▶ **ASSIGNMENT**:
Every line of the data needs to be returned exactly.

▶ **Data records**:
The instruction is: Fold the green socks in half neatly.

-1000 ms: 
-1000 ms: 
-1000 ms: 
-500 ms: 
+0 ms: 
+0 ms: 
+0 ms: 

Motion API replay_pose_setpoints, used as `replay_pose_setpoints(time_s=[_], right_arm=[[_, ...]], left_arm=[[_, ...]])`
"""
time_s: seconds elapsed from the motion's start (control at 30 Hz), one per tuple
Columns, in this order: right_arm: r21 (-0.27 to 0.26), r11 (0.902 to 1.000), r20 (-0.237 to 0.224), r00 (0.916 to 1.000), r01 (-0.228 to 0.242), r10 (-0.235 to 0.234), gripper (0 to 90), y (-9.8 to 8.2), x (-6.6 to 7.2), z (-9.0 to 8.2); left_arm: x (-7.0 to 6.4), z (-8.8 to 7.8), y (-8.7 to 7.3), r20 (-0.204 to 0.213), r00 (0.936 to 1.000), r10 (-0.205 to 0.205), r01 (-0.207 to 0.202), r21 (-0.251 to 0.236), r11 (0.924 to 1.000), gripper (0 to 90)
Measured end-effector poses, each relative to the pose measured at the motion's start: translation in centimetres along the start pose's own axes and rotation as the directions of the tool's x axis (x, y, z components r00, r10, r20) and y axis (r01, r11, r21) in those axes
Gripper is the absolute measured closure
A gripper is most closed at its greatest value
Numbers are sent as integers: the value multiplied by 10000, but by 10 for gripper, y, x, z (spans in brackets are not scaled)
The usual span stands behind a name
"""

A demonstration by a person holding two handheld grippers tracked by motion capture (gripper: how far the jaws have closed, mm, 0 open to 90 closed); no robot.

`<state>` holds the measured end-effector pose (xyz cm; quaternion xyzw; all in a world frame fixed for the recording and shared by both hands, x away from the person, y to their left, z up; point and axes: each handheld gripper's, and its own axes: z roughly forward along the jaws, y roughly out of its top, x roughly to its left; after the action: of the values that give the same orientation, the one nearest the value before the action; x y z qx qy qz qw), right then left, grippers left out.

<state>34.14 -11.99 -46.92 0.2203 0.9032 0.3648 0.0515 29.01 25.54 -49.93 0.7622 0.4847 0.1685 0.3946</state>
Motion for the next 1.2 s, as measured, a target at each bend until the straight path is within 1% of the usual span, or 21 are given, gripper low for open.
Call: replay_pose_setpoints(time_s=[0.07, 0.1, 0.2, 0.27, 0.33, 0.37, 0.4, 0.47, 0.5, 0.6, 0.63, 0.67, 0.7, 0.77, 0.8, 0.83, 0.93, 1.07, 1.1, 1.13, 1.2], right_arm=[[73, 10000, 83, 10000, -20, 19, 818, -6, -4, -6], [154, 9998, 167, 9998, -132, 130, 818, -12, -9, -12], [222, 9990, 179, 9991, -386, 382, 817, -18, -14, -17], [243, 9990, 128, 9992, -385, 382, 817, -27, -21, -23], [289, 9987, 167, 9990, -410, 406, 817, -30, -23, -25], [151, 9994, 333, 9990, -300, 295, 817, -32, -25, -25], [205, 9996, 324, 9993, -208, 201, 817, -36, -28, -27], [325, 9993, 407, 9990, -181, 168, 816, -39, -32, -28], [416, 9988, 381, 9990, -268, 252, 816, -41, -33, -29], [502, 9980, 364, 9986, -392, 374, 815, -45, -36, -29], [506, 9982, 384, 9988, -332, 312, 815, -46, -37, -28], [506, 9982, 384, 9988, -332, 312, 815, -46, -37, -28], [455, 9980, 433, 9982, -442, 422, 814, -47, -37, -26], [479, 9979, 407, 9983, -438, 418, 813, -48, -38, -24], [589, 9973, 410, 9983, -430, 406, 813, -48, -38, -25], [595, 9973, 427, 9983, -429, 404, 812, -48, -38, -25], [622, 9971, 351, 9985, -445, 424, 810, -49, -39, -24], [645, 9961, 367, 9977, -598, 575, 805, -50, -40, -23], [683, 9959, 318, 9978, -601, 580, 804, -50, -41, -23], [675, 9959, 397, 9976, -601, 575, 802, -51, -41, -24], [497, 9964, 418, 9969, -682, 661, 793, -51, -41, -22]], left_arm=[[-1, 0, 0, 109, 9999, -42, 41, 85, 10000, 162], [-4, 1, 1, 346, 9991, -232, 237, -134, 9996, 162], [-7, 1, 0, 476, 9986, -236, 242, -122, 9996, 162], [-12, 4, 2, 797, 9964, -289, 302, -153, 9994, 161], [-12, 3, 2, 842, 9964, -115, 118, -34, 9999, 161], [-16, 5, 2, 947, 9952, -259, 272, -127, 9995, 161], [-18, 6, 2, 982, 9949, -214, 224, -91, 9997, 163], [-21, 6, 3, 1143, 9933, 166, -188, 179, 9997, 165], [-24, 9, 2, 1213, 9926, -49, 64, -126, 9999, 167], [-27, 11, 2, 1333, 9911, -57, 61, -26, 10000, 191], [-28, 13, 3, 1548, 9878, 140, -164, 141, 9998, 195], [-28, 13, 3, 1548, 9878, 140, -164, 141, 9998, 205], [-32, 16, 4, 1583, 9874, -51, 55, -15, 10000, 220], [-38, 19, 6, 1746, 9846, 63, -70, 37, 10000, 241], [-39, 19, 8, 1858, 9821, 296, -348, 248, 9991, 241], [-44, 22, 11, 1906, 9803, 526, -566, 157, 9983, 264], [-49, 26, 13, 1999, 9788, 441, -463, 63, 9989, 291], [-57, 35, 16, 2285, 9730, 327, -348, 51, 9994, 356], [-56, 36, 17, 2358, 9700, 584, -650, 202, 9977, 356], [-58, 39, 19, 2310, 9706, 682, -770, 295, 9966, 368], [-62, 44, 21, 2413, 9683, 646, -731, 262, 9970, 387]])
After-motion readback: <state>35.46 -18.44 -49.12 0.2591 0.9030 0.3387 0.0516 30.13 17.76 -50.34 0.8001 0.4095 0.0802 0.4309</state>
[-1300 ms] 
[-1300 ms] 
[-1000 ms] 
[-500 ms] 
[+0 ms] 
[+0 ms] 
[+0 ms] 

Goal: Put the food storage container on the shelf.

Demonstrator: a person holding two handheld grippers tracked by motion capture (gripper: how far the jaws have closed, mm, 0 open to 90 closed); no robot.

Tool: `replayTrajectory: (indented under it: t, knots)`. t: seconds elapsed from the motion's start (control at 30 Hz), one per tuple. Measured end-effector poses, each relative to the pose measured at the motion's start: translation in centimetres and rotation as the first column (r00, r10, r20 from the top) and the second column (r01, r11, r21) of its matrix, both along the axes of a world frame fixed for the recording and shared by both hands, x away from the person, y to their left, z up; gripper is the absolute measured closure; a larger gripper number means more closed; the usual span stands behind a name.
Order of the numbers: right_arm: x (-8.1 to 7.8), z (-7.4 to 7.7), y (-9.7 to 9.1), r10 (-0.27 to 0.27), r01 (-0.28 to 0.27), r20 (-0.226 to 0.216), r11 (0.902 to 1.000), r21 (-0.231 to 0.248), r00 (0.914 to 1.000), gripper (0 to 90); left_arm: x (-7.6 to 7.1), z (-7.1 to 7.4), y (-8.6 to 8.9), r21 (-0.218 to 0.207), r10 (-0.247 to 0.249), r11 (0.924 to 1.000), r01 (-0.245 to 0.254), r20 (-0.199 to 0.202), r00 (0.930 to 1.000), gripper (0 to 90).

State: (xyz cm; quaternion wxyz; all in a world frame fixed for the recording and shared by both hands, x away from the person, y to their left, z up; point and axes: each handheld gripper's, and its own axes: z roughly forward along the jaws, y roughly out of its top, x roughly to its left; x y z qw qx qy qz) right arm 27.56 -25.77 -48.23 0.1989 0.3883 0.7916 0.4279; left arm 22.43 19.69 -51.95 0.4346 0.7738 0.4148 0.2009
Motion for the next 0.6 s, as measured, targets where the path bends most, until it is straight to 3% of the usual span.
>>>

▶ **TASK RESPONSE**:
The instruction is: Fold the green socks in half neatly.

-1000 ms: 
-1000 ms: 
-1000 ms: 
-500 ms: 
+0 ms: 
+0 ms: 
+0 ms: 

Motion API replay_pose_setpoints, used as `replay_pose_setpoints(time_s=[_], right_arm=[[_, ...]], left_arm=[[_, ...]])`
"""
time_s: seconds elapsed from the motion's start (control at 30 Hz), one per tuple
Columns, in this order: right_arm: r21 (-0.27 to 0.26), r11 (0.902 to 1.000), r20 (-0.237 to 0.224), r00 (0.916 to 1.000), r01 (-0.228 to 0.242), r10 (-0.235 to 0.234), gripper (0 to 90), y (-9.8 to 8.2), x (-6.6 to 7.2), z (-9.0 to 8.2); left_arm: x (-7.0 to 6.4), z (-8.8 to 7.8), y (-8.7 to 7.3), r20 (-0.204 to 0.213), r00 (0.936 to 1.000), r10 (-0.205 to 0.205), r01 (-0.207 to 0.202), r21 (-0.251 to 0.236), r11 (0.924 to 1.000), gripper (0 to 90)
Measured end-effector poses, each relative to the pose measured at the motion's start: translation in centimetres along the start pose's own axes and rotation as the directions of the tool's x axis (x, y, z components r00, r10, r20) and y axis (r01, r11, r21) in those axes
Gripper is the absolute measured closure
A gripper is most closed at its greatest value
Numbers are sent as integers: the value multiplied by 10000, but by 10 for gripper, y, x, z (spans in brackets are not scaled)
The usual span stands behind a name
"""

A demonstration by a person holding two handheld grippers tracked by motion capture (gripper: how far the jaws have closed, mm, 0 open to 90 closed); no robot.

`<state>` holds the measured end-effector pose (xyz cm; quaternion xyzw; all in a world frame fixed for the recording and shared by both hands, x away from the person, y to their left, z up; point and axes: each handheld gripper's, and its own axes: z roughly forward along the jaws, y roughly out of its top, x roughly to its left; after the action: of the values that give the same orientation, the one nearest the value before the action; x y z qx qy qz qw), right then left, grippers left out.

<state>34.14 -11.99 -46.92 0.2203 0.9032 0.3648 0.0515 29.01 25.54 -49.93 0.7622 0.4847 0.1685 0.3946</state>
Motion for the next 1.2 s, as measured, a target at each bend until the straight path is within 1% of the usual span, or 21 are given, gripper low for open.
Call: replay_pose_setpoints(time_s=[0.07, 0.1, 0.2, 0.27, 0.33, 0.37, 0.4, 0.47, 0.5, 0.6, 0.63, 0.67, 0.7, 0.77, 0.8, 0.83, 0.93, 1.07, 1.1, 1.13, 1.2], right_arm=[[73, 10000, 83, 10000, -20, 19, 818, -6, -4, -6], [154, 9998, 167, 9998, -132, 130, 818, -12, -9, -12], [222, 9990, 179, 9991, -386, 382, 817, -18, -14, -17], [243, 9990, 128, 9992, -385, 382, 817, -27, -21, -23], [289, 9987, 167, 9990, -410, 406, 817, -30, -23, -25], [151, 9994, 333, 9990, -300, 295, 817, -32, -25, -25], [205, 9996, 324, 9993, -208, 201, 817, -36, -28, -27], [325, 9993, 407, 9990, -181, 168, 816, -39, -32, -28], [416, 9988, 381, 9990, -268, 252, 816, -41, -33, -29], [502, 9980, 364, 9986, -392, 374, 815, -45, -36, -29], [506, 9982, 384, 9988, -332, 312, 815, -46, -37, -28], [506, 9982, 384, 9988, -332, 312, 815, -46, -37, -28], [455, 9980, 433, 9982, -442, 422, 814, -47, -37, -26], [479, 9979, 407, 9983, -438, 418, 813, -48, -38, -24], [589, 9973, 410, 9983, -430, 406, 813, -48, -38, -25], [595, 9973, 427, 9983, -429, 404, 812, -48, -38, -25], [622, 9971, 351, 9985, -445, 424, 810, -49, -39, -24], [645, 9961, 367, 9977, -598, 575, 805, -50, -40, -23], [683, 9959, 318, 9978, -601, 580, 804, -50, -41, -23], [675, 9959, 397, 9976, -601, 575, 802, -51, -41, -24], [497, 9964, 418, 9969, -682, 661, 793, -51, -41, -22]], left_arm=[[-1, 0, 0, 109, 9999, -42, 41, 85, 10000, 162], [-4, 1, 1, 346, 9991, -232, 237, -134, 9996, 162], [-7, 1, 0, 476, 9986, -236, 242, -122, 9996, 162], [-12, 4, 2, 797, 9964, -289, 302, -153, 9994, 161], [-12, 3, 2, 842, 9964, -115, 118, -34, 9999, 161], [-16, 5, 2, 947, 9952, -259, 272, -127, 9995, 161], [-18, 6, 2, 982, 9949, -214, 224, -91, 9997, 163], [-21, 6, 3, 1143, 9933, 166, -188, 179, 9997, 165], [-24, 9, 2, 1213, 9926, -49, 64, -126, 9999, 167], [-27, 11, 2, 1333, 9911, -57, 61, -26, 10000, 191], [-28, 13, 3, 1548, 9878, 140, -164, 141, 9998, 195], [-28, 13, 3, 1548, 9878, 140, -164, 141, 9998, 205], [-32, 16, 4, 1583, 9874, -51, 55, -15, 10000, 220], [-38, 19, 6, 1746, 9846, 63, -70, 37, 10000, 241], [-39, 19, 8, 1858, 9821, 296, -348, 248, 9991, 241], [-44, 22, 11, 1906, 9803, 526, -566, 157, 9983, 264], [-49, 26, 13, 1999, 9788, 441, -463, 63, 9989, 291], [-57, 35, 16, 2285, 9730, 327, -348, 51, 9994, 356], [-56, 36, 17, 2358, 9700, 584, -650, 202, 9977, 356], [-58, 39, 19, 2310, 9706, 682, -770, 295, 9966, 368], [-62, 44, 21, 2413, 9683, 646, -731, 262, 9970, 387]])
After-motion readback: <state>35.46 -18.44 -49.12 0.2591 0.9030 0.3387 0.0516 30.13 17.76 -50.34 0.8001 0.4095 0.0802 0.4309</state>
[-1300 ms] 
[-1300 ms] 
[-1000 ms] 
[-500 ms] 
[+0 ms] 
[+0 ms] 
[+0 ms] 

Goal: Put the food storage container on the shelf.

Demonstrator: a person holding two handheld grippers tracked by motion capture (gripper: how far the jaws have closed, mm, 0 open to 90 closed); no robot.

Tool: `replayTrajectory: (indented under it: t, knots)`. t: seconds elapsed from the motion's start (control at 30 Hz), one per tuple. Measured end-effector poses, each relative to the pose measured at the motion's start: translation in centimetres and rotation as the first column (r00, r10, r20 from the top) and the second column (r01, r11, r21) of its matrix, both along the axes of a world frame fixed for the recording and shared by both hands, x away from the person, y to their left, z up; gripper is the absolute measured closure; a larger gripper number means more closed; the usual span stands behind a name.
Order of the numbers: right_arm: x (-8.1 to 7.8), z (-7.4 to 7.7), y (-9.7 to 9.1), r10 (-0.27 to 0.27), r01 (-0.28 to 0.27), r20 (-0.226 to 0.216), r11 (0.902 to 1.000), r21 (-0.231 to 0.248), r00 (0.914 to 1.000), gripper (0 to 90); left_arm: x (-7.6 to 7.1), z (-7.1 to 7.4), y (-8.6 to 8.9), r21 (-0.218 to 0.207), r10 (-0.247 to 0.249), r11 (0.924 to 1.000), r01 (-0.245 to 0.254), r20 (-0.199 to 0.202), r00 (0.930 to 1.000), gripper (0 to 90).

State: (xyz cm; quaternion wxyz; all in a world frame fixed for the recording and shared by both hands, x away from the person, y to their left, z up; point and axes: each handheld gripper's, and its own axes: z roughly forward along the jaws, y roughly out of its top, x roughly to its left; x y z qw qx qy qz) right arm 27.56 -25.77 -48.23 0.1989 0.3883 0.7916 0.4279; left arm 22.43 19.69 -51.95 0.4346 0.7738 0.4148 0.2009
Motion for the next 0.6 s, as measured, targets where the path bends most, until it is straight to 3% of the usual span.
>>>

What this exercise required has been given in full.